→ Task description
Nothing but the lines from the start of the records below through the line that has "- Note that" should appear, each exactly as given.

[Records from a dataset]
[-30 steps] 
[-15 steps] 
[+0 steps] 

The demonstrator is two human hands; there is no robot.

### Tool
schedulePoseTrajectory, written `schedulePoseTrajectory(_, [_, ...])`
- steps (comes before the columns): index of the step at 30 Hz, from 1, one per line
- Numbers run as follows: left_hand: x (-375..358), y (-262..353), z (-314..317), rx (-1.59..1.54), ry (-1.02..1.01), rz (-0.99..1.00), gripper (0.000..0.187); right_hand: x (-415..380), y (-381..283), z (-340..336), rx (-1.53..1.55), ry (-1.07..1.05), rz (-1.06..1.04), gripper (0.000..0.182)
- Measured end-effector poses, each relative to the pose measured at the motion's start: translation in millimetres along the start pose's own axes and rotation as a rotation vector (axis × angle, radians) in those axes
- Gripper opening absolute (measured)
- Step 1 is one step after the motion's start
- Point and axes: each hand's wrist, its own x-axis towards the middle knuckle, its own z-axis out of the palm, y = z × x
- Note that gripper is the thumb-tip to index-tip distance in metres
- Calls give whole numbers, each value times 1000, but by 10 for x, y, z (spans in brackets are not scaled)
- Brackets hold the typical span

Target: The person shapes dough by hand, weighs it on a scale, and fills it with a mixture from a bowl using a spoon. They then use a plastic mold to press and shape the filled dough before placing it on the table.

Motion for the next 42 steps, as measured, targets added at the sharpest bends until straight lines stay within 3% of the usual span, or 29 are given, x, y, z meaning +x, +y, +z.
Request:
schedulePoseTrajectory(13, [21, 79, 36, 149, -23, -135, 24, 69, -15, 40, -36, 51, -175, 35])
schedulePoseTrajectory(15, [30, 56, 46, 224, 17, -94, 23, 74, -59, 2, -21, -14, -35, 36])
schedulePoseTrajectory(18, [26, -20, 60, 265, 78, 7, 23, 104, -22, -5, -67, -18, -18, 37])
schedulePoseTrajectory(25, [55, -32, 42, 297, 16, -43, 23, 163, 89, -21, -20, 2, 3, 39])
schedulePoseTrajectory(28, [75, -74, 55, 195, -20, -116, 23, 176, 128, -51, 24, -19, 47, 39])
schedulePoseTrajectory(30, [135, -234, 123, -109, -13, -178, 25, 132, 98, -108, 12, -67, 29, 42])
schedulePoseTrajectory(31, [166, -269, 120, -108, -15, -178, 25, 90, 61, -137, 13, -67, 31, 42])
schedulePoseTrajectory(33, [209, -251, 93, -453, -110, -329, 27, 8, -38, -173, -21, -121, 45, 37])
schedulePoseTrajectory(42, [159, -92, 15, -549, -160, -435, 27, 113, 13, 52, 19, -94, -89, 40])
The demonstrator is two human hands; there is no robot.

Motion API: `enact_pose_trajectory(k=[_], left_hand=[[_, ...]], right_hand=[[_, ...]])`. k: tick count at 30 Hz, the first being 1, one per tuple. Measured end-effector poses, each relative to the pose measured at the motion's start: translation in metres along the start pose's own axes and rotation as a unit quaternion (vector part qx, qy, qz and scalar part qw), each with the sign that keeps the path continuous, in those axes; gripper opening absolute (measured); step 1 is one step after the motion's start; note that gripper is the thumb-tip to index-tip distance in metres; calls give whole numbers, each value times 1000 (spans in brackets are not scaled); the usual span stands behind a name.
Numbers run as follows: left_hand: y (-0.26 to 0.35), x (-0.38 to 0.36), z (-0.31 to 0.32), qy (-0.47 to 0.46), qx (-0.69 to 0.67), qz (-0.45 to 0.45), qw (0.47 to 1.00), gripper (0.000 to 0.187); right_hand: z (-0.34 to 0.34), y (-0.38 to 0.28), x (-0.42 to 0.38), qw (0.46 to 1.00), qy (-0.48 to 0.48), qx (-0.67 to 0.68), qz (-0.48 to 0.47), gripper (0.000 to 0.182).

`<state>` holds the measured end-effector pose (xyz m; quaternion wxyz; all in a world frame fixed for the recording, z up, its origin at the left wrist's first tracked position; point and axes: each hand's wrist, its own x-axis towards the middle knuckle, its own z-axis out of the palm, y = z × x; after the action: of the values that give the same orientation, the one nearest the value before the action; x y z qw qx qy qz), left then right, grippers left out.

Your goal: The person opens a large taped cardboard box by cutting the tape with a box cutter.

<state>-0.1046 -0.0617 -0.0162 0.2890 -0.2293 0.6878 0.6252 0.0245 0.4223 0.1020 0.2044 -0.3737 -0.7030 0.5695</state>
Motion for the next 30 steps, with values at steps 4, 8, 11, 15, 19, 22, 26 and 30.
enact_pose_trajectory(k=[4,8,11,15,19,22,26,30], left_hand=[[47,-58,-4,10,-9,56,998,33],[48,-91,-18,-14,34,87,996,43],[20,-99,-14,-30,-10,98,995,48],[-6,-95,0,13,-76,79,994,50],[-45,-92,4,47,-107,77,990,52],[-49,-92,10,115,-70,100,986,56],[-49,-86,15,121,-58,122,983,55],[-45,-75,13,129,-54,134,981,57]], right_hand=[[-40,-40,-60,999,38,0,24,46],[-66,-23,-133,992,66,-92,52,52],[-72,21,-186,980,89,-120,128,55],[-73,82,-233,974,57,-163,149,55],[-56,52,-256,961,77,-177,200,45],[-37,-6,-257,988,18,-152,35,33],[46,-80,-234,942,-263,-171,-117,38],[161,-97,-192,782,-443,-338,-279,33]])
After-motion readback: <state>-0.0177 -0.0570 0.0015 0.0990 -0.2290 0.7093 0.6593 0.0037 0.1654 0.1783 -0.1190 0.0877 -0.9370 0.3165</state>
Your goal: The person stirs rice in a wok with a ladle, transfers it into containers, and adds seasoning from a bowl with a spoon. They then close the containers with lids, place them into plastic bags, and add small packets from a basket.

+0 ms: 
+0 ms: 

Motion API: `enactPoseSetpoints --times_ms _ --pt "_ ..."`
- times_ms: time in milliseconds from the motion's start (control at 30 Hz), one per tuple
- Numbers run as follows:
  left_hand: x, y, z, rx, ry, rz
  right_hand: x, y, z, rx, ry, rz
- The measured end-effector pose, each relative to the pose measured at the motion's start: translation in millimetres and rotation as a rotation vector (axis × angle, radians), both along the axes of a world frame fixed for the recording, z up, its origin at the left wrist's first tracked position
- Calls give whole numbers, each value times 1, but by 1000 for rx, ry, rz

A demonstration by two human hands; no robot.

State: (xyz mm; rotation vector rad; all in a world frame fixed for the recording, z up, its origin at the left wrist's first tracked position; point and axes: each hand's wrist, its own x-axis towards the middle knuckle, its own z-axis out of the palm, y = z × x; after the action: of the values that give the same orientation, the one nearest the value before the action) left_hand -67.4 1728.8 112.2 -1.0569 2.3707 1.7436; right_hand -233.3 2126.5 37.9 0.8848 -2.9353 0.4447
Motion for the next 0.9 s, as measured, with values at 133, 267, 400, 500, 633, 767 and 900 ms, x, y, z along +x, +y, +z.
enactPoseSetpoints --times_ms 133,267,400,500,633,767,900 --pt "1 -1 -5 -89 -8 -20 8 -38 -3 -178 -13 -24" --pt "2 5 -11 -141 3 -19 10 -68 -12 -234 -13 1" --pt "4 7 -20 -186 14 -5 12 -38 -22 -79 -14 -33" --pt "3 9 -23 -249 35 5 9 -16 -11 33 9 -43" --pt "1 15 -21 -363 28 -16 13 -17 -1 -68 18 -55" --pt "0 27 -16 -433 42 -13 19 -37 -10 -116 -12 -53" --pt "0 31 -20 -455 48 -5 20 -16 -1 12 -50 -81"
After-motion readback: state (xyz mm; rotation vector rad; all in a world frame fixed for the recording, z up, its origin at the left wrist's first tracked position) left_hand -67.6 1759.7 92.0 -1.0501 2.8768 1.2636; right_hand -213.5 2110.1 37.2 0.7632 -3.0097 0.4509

→ Answer for the task
[-30 steps] 
[-15 steps] 
[+0 steps] 

The demonstrator is two human hands; there is no robot.

### Tool
schedulePoseTrajectory, written `schedulePoseTrajectory(_, [_, ...])`
- steps (comes before the columns): index of the step at 30 Hz, from 1, one per line
- Numbers run as follows: left_hand: x (-375..358), y (-262..353), z (-314..317), rx (-1.59..1.54), ry (-1.02..1.01), rz (-0.99..1.00), gripper (0.000..0.187); right_hand: x (-415..380), y (-381..283), z (-340..336), rx (-1.53..1.55), ry (-1.07..1.05), rz (-1.06..1.04), gripper (0.000..0.182)
- Measured end-effector poses, each relative to the pose measured at the motion's start: translation in millimetres along the start pose's own axes and rotation as a rotation vector (axis × angle, radians) in those axes
- Gripper opening absolute (measured)
- Step 1 is one step after the motion's start
- Point and axes: each hand's wrist, its own x-axis towards the middle knuckle, its own z-axis out of the palm, y = z × x
- Note that gripper is the thumb-tip to index-tip distance in metres

No further work is required for this exercise.